Aim of the exercise: Copy out each line from the start of the material below until the line with "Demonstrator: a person", that line included.

════

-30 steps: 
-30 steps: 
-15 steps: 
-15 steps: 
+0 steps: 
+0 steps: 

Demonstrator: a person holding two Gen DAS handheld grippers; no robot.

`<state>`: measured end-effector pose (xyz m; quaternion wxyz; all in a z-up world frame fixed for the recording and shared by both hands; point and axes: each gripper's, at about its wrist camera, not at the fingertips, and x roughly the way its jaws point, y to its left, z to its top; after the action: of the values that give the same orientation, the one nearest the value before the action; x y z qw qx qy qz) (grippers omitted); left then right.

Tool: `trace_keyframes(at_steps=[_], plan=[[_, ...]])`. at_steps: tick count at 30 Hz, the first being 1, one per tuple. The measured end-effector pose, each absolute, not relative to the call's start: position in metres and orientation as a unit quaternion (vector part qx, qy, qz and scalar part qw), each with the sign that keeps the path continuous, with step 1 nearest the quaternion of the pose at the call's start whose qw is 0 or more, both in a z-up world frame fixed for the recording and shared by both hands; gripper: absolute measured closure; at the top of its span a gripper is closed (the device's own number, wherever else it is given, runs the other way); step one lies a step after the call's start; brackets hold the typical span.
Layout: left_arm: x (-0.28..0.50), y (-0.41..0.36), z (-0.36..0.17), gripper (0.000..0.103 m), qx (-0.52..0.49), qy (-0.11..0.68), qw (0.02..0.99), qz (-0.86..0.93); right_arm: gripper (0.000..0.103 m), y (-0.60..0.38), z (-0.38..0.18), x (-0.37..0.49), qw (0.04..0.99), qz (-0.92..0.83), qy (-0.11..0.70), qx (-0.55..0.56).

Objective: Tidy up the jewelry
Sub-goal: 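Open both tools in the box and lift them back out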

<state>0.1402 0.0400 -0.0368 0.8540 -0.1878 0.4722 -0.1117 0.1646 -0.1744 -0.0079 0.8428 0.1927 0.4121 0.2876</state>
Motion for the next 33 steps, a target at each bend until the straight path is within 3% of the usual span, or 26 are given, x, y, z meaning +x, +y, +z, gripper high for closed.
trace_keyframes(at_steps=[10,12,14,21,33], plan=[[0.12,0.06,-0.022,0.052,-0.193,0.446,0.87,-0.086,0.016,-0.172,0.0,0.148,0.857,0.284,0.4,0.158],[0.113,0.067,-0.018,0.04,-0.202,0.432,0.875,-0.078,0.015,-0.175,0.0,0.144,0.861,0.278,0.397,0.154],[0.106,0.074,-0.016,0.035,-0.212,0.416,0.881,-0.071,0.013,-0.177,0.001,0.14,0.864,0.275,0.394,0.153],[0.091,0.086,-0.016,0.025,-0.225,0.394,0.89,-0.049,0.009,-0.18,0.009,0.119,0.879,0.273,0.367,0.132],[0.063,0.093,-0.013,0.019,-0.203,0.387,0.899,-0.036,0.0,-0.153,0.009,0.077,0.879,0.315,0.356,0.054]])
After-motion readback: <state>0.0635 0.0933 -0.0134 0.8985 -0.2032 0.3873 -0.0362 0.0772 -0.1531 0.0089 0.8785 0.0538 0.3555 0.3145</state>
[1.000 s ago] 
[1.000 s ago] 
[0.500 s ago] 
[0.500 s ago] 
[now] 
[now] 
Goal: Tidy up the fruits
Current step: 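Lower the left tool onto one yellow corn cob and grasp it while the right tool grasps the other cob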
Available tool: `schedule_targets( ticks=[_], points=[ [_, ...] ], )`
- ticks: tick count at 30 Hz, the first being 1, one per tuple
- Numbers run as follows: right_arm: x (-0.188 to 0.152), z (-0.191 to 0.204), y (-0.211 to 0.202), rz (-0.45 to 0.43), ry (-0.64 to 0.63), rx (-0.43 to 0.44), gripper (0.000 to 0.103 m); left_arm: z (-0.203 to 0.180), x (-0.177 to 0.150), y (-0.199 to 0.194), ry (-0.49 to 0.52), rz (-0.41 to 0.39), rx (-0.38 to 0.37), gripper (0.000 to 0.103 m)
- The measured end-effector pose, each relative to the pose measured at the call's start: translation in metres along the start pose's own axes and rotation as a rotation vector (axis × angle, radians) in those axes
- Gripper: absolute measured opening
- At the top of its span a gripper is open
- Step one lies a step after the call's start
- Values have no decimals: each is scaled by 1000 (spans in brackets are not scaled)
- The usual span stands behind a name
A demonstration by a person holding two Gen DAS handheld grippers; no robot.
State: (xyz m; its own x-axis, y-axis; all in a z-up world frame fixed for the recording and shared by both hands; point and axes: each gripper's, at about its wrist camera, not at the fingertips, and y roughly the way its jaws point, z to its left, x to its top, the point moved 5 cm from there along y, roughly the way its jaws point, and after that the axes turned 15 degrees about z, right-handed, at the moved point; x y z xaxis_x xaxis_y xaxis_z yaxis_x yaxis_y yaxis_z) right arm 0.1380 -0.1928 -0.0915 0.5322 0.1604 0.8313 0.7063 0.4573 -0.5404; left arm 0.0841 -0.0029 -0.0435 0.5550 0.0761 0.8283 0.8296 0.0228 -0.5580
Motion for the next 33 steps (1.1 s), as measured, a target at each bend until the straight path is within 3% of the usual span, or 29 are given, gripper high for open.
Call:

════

Answer section:
-30 steps: 
-30 steps: 
-15 steps: 
-15 steps: 
+0 steps: 
+0 steps: 

Demonstrator: a person holding two Gen DAS handheld grippers; no robot.

What the exercise required is now complete.